## TASK ITEM:
Using the records below, find how many lines hold the word "from" and reply with only that number.

(INPUT RECORDS begins)

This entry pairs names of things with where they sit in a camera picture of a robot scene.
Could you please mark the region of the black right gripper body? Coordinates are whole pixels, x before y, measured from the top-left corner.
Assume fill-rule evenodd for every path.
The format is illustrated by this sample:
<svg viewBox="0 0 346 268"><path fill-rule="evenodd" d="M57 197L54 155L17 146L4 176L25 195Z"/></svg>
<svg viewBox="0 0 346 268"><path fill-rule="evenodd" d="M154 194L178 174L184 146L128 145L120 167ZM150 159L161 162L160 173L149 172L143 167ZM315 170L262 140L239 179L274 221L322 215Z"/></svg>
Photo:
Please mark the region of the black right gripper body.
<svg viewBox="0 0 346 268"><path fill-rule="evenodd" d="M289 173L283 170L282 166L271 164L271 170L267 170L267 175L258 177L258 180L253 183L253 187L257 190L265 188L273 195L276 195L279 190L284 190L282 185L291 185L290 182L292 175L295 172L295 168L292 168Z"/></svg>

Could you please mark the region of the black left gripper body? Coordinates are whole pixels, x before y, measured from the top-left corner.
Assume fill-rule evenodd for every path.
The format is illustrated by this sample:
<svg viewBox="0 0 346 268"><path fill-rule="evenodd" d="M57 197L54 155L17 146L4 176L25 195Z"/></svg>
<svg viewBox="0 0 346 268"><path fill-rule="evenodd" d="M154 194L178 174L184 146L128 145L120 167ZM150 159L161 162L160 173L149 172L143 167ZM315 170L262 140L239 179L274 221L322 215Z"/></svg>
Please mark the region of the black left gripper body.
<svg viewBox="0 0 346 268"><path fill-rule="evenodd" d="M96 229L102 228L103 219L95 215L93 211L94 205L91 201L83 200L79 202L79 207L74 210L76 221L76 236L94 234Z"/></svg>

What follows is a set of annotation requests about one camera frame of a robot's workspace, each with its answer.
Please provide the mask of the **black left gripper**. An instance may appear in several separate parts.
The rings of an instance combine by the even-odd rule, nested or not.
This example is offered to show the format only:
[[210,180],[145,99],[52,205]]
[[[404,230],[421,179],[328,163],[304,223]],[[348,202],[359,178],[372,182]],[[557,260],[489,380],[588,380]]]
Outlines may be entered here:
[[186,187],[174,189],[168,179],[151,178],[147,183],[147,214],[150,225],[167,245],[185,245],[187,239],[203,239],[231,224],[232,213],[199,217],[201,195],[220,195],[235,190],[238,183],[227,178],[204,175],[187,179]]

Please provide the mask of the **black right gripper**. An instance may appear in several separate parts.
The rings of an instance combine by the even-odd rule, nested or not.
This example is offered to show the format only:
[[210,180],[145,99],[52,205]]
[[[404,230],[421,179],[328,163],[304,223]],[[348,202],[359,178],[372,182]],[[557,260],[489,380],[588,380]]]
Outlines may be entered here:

(INPUT RECORDS ends)

## WRITTEN SOLUTION:
2